The old player began to run. The room was full of patient, enthralled children. We watched the Chinese plague flare up twice and then die back again. Nearly ten per cent of the stricken had died, and maybe half of the rest were left with scarred faces and shrunken lungs. If that virus got loose, as many as ten million people would die, and a hundred million more would be left as invalids. That's why the hard push for a vaccine. And that's why there was celebration when a pharmaceutical company mass-produced an injection that would protect everybody who rolled up his sleeve, offering a willing arm.

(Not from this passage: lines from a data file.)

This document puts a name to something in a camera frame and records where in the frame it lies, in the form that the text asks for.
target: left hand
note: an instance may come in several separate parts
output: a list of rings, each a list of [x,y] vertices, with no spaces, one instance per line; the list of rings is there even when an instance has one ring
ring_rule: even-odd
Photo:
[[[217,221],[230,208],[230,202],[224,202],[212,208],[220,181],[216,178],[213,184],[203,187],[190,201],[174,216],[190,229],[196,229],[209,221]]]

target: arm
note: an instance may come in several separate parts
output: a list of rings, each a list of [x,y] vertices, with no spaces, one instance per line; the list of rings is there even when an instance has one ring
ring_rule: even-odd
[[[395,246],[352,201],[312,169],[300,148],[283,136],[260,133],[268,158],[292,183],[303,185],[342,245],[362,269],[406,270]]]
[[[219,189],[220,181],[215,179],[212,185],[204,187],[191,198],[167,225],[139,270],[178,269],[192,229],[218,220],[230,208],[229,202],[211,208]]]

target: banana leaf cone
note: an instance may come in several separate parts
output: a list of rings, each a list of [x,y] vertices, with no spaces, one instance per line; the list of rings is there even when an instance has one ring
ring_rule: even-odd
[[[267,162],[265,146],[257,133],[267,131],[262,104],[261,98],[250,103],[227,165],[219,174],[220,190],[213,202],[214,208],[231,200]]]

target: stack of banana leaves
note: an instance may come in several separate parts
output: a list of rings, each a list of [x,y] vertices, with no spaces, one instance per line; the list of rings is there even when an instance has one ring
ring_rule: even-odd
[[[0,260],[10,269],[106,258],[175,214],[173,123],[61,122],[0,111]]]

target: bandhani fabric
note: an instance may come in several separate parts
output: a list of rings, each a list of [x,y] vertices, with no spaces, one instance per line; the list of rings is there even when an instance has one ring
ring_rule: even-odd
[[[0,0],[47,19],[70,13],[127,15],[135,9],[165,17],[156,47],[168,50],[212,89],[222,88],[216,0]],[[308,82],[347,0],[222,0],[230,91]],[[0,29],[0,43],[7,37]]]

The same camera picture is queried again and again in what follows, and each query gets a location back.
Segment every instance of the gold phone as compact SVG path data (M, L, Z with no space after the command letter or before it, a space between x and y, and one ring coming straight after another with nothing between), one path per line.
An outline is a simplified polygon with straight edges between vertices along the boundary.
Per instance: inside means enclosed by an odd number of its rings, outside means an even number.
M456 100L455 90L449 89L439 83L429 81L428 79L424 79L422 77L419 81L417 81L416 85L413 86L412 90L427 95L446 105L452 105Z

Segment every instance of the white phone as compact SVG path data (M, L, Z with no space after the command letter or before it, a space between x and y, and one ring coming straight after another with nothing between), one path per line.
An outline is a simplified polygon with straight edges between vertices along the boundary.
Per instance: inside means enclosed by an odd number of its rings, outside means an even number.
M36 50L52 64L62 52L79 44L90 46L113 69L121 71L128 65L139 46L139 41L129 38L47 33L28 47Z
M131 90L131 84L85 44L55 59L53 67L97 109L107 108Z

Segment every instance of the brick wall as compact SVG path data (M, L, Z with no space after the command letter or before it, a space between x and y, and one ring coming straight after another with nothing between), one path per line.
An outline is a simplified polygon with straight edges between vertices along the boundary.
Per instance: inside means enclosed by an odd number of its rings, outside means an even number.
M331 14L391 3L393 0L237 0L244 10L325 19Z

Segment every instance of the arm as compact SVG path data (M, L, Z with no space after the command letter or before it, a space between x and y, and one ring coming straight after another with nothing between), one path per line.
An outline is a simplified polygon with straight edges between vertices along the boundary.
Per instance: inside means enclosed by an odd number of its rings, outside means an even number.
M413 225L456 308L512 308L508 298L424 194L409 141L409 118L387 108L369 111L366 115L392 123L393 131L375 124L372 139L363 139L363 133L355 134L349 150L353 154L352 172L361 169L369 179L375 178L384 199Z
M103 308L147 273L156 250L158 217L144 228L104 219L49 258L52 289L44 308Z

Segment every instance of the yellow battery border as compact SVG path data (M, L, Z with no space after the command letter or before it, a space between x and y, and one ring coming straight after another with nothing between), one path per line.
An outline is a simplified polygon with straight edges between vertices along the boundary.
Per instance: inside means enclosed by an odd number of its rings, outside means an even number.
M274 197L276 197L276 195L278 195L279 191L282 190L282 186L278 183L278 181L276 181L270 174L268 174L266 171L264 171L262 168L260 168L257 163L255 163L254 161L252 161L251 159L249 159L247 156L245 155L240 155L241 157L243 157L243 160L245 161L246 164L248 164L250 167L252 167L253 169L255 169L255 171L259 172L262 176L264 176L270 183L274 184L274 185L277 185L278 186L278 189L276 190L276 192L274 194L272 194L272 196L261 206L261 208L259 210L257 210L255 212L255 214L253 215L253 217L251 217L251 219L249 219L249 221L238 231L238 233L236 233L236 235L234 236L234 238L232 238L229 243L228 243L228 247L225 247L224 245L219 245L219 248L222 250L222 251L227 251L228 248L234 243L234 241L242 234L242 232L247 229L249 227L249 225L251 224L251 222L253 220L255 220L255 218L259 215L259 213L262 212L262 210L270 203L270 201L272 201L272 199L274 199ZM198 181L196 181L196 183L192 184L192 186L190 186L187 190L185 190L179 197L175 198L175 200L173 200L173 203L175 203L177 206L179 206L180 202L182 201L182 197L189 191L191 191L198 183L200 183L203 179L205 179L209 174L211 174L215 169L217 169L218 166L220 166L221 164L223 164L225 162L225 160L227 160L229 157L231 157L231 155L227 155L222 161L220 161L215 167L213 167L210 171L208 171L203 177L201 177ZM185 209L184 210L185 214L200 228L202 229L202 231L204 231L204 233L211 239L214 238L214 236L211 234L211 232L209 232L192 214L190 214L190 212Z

Some nations did better than others. To me, Canada was that big green splotch at the top of a favorite old map. But it was also country with money and an efficient health care system, and the Canadians achieved a nearly perfect inoculation rate. Finland and Denmark and Costa Rica were equally successful. Japan and much of Europe exceeded ninety-seven per cent compliance. But the United States was falling behind in this critical race. Too many of us were poor or isolated. Empty rumors and misguided beliefs were huge problems. In the end, emergency laws and the National Guard managed to bring up the totals. Every doctor and nurse, teacher and law enforcement officer was inoculated. Every soldier and prisoner and hospital patient was inoculated. But there were always stubborn people who refused, and in the end we never even achieved ninety-five per cent saturation.

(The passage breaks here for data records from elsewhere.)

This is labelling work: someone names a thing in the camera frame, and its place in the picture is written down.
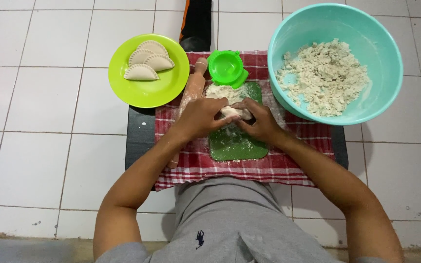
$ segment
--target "plastic bowl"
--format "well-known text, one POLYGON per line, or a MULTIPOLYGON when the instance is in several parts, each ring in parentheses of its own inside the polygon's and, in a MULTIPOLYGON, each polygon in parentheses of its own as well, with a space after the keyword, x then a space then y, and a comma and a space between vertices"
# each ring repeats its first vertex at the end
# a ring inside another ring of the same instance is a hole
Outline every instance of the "plastic bowl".
POLYGON ((394 101, 402 86, 401 53, 386 28, 356 8, 340 4, 316 4, 297 10, 276 29, 268 49, 269 81, 278 102, 292 114, 331 125, 352 125, 371 120, 394 101), (350 45, 361 65, 368 66, 371 85, 347 106, 341 116, 318 117, 306 110, 307 103, 295 103, 283 91, 275 76, 282 68, 283 54, 296 55, 300 47, 334 38, 350 45))

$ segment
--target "rolling pin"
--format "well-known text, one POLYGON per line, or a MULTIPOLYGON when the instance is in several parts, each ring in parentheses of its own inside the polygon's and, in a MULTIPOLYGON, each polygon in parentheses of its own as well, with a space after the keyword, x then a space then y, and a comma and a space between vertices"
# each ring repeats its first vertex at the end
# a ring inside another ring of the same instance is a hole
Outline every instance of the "rolling pin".
MULTIPOLYGON (((196 65, 194 67, 194 73, 188 77, 188 82, 186 83, 186 87, 184 88, 183 98, 180 103, 180 107, 178 108, 178 112, 176 114, 175 122, 181 116, 181 113, 186 108, 186 105, 190 100, 194 100, 197 98, 202 97, 202 92, 204 91, 204 85, 206 84, 206 79, 204 78, 204 73, 207 70, 207 59, 200 57, 196 61, 196 65)), ((178 152, 175 154, 173 159, 168 162, 167 167, 170 169, 175 169, 178 166, 178 161, 180 159, 180 153, 178 152)))

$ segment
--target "orange stripe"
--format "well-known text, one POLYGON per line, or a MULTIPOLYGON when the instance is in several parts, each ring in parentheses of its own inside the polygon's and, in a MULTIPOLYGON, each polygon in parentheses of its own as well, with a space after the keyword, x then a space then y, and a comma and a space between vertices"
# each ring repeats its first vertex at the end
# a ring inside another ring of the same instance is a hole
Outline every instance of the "orange stripe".
MULTIPOLYGON (((184 7, 184 14, 183 14, 183 23, 182 23, 182 29, 181 31, 183 31, 184 28, 184 24, 186 23, 186 13, 188 12, 188 7, 190 6, 190 0, 186 0, 186 6, 184 7)), ((180 40, 183 37, 183 34, 180 31, 180 40)))

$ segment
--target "green cutting board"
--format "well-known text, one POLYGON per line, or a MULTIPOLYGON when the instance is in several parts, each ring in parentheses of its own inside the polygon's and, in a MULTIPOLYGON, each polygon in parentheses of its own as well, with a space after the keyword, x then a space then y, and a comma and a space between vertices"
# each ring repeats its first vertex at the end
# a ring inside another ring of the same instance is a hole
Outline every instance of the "green cutting board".
MULTIPOLYGON (((249 98, 262 104, 261 88, 256 82, 246 82, 249 98)), ((234 123, 209 134, 210 156, 217 161, 259 159, 266 156, 266 144, 240 130, 234 123)))

I remember being five and sitting in my bedroom, listening to my father and mother arguing. Mom didn't want to obey Caesar's Law. She didn't want the government to force her to do anything. Dad didn't want to hear about prayer and God's decency staving off illness. But mom kept insisting, batting aside dad's logic until he finally found his own way out the trap: if everybody else was inoculated, then we would be safe too.

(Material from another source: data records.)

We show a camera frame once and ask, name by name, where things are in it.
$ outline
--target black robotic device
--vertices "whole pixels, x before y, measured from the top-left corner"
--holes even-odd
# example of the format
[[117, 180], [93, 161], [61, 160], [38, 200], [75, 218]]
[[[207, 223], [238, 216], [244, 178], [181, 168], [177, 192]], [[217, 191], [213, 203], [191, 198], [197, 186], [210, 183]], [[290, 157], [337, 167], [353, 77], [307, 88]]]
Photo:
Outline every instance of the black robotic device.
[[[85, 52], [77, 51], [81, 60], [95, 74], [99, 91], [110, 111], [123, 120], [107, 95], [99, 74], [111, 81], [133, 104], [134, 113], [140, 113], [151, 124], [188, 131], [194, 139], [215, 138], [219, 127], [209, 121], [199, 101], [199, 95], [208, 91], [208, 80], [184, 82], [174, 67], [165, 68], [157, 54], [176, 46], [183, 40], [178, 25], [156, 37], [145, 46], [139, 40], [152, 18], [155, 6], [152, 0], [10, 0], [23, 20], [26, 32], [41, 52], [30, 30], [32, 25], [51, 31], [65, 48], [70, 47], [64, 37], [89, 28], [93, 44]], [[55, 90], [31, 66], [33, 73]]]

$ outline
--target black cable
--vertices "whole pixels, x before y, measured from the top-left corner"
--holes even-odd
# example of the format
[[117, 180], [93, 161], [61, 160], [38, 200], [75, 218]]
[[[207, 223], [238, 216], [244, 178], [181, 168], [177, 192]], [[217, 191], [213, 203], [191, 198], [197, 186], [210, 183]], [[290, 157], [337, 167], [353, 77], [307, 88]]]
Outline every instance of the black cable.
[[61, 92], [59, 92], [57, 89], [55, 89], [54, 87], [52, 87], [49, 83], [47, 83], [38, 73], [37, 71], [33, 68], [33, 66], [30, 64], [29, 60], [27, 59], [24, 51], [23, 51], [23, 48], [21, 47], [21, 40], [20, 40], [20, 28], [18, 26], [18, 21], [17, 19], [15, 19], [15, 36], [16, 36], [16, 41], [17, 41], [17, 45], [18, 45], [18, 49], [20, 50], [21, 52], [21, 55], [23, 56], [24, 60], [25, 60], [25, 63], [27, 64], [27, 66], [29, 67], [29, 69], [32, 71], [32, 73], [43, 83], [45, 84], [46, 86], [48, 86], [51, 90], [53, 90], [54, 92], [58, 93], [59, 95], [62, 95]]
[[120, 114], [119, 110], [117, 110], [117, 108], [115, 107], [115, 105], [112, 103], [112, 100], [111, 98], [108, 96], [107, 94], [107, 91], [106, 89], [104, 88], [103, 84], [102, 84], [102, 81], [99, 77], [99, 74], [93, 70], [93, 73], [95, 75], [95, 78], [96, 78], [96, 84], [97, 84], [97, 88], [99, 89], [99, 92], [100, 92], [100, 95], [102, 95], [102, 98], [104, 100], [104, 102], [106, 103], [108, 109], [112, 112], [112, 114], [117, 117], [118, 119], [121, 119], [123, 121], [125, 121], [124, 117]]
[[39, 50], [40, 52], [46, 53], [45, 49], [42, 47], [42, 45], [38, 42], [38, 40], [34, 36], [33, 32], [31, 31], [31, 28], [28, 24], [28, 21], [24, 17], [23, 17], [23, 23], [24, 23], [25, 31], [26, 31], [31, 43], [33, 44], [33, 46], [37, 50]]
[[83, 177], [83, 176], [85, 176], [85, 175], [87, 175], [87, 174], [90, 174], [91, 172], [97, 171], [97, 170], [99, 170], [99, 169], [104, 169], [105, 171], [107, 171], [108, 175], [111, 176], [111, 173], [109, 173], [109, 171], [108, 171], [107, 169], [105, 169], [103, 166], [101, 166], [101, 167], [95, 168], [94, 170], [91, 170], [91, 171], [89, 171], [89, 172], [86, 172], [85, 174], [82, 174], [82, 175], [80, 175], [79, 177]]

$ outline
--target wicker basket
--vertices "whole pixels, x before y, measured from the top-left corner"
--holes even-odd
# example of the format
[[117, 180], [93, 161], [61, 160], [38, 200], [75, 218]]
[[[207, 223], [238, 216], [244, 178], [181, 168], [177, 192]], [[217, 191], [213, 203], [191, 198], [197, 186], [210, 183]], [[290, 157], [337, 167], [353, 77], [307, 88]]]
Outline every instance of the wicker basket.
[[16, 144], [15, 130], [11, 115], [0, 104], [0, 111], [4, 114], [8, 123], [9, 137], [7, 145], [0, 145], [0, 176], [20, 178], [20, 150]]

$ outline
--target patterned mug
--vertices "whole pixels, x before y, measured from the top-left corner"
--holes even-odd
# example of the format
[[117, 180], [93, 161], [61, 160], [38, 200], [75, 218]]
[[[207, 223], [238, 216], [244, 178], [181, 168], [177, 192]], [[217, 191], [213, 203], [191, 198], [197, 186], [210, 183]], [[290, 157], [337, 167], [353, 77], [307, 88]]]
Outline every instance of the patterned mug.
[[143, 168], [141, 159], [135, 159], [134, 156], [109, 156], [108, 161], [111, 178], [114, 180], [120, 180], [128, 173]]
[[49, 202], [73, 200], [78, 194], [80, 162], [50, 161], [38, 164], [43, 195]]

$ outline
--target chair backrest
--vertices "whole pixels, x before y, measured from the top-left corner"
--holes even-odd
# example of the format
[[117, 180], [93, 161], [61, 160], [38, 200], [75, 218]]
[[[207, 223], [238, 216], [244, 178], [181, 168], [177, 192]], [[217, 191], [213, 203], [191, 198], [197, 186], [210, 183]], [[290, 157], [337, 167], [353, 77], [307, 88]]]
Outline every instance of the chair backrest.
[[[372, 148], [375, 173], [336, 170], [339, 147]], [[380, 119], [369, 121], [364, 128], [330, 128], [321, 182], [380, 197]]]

As a family, we visited a fat little man who only seemed to be a doctor. The man took our money and filled out the proper forms, and in the eyes of the state, we were inoculated. Then we went home, and dad came into my room, sitting on my bed while explaining that this was what married people did. They compromised. And despite what he knew to be best, we could sleep easy because so many of the people around us had done the smart right noble thing.
China, where the murderous plague was born, managed to do better than the United States. India did less well, and parts of Latin America fell behind. But even those poor places managed to beat that ninety per cent mark. The meanest, saddest corners of the world were the most exposed. Africa and the wild nations in Asia achieved one-third compliance, if that. But charities and volunteer doctors didn't stop fighting. Brave defenders of the public good, they tirelessly pushed needles into little brown arms, even as word began to find its way to them that the first people who had received the vaccine - the subjects in the hurry-up trials - were beginning to shake, growing weaker by the day and profoundly confused.
According to the dates displayed on the recordings, the world's fate was decided on my sixth birthday. An old man stood before the cameras, the seal of his doomed nation behind him.